## Exercise
Using the records below, quote only the span that opens with the line containing "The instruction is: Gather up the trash" and closes with the line containing "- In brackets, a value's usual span", exactly and inclusively.

=-=-=-=-=

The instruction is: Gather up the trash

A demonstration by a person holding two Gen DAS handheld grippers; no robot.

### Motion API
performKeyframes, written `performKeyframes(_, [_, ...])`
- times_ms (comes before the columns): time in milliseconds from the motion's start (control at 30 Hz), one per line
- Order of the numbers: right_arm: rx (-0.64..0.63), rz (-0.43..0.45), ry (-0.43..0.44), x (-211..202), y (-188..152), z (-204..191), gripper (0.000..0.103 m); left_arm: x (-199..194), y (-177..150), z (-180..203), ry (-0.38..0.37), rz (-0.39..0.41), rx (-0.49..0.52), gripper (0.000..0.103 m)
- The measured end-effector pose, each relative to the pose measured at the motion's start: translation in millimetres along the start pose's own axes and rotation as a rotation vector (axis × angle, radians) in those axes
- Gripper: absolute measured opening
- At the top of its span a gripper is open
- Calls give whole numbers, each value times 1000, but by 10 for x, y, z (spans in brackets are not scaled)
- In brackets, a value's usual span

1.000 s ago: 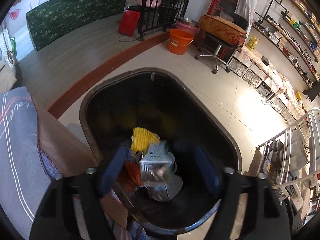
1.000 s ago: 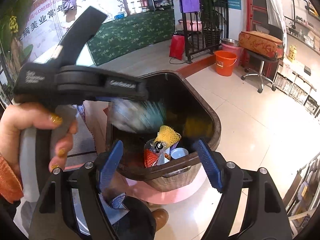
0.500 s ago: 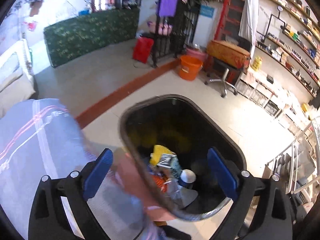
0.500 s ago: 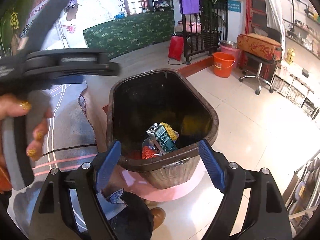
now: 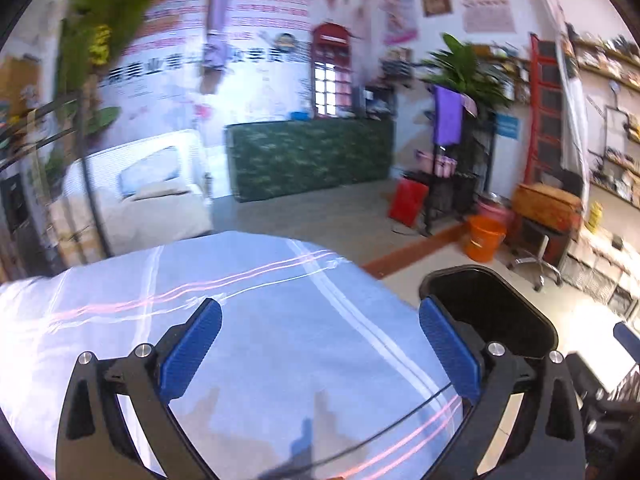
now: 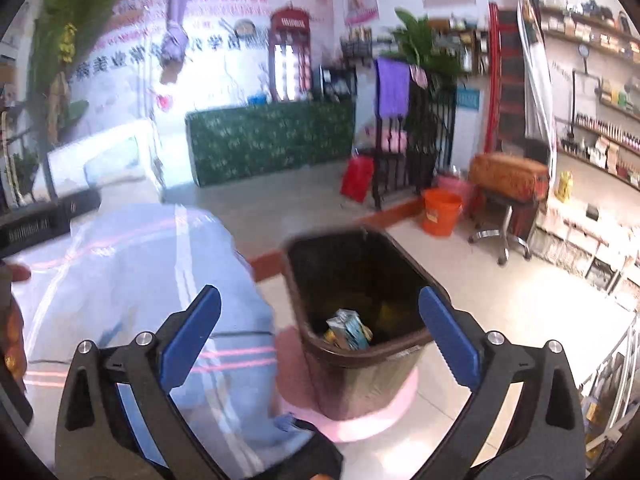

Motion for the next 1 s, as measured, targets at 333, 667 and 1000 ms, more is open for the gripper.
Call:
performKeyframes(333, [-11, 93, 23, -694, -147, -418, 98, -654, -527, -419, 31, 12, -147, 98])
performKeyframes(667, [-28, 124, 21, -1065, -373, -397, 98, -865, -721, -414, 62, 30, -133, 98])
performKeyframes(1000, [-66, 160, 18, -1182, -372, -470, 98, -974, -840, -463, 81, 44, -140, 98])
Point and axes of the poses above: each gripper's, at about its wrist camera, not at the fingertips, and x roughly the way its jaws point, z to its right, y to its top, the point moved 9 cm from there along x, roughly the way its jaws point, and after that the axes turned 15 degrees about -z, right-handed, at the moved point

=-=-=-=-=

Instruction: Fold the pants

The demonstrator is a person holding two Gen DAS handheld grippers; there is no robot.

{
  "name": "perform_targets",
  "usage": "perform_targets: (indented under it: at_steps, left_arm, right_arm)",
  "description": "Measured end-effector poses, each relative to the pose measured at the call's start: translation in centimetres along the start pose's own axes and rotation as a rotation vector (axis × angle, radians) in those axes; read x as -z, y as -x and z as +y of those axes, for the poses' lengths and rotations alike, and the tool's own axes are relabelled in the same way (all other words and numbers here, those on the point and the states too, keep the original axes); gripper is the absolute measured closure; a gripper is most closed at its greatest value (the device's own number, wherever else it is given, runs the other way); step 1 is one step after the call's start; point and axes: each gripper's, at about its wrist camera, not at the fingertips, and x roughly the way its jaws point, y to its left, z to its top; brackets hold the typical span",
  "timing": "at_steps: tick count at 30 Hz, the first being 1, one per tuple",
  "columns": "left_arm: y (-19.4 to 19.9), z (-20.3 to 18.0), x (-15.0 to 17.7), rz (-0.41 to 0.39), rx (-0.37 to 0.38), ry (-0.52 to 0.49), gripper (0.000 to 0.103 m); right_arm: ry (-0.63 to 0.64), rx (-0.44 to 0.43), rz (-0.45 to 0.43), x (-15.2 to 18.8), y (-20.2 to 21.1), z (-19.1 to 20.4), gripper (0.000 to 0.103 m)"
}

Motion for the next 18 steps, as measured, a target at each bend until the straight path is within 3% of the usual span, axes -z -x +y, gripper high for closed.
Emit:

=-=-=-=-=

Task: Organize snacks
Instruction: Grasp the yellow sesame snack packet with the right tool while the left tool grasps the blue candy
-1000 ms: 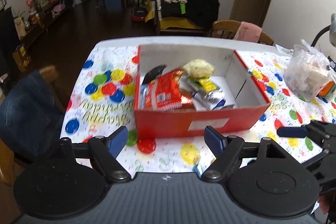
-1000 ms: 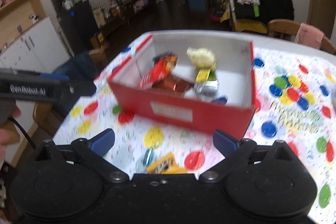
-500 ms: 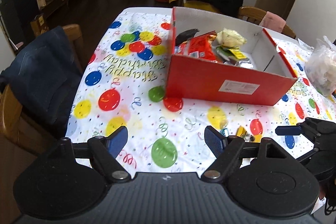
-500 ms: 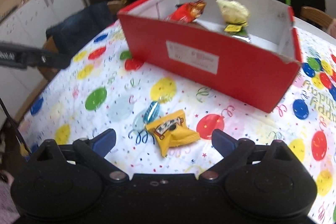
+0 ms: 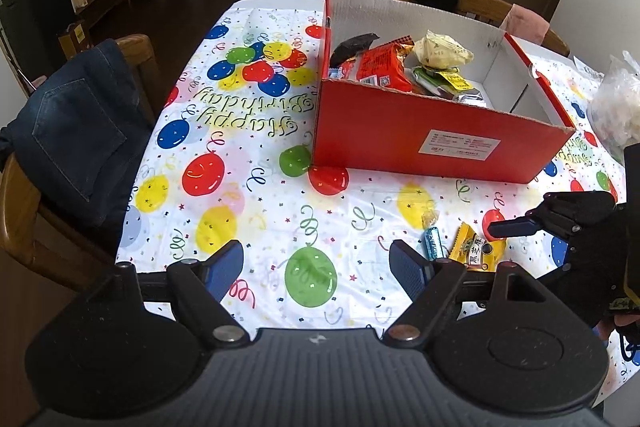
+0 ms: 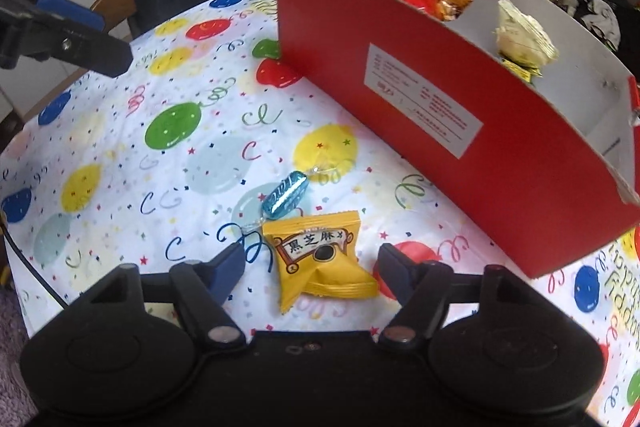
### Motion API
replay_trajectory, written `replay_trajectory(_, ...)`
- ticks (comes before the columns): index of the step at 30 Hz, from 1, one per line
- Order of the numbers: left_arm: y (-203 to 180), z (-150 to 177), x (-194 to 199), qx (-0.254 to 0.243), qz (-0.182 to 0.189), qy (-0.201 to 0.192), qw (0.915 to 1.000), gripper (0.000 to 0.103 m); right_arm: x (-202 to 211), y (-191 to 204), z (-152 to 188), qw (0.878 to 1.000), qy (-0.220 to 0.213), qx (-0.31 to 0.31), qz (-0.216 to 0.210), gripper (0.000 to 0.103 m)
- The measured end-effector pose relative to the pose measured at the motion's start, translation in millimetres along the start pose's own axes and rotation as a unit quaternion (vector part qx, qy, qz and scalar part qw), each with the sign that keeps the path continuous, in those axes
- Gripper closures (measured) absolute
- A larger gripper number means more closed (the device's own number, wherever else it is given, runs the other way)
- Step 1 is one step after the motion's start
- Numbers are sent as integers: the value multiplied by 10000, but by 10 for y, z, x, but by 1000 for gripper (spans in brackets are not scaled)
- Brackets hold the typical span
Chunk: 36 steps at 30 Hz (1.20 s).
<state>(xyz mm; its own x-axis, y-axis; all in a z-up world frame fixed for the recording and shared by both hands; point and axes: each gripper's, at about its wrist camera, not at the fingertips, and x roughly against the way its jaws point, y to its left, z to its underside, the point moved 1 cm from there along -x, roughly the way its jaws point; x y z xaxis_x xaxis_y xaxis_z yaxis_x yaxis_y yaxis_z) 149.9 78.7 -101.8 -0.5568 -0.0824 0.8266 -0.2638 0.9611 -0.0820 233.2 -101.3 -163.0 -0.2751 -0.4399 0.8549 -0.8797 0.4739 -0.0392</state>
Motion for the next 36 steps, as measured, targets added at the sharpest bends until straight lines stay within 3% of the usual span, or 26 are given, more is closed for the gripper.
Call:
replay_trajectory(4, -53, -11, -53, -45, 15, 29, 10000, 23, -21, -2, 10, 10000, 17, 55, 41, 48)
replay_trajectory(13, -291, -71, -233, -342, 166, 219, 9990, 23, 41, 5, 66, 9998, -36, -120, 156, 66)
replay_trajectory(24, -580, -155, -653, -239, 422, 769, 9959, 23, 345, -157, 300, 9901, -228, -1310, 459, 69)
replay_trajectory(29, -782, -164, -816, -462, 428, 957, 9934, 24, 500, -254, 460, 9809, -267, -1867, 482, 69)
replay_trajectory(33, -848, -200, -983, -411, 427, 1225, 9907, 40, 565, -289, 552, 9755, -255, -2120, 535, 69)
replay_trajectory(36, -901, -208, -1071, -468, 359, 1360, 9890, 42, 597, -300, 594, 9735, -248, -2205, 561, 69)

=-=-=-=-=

## Reply to the exercise
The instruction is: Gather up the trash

A demonstration by a person holding two Gen DAS handheld grippers; no robot.

### Motion API
performKeyframes, written `performKeyframes(_, [_, ...])`
- times_ms (comes before the columns): time in milliseconds from the motion's start (control at 30 Hz), one per line
- Order of the numbers: right_arm: rx (-0.64..0.63), rz (-0.43..0.45), ry (-0.43..0.44), x (-211..202), y (-188..152), z (-204..191), gripper (0.000..0.103 m); left_arm: x (-199..194), y (-177..150), z (-180..203), ry (-0.38..0.37), rz (-0.39..0.41), rx (-0.49..0.52), gripper (0.000..0.103 m)
- The measured end-effector pose, each relative to the pose measured at the motion's start: translation in millimetres along the start pose's own axes and rotation as a rotation vector (axis × angle, radians) in those axes
- Gripper: absolute measured opening
- At the top of its span a gripper is open
- Calls give whole numbers, each value times 1000, but by 10 for x, y, z (spans in brackets are not scaled)
- In brackets, a value's usual span

For this exercise, nothing more remains to be done.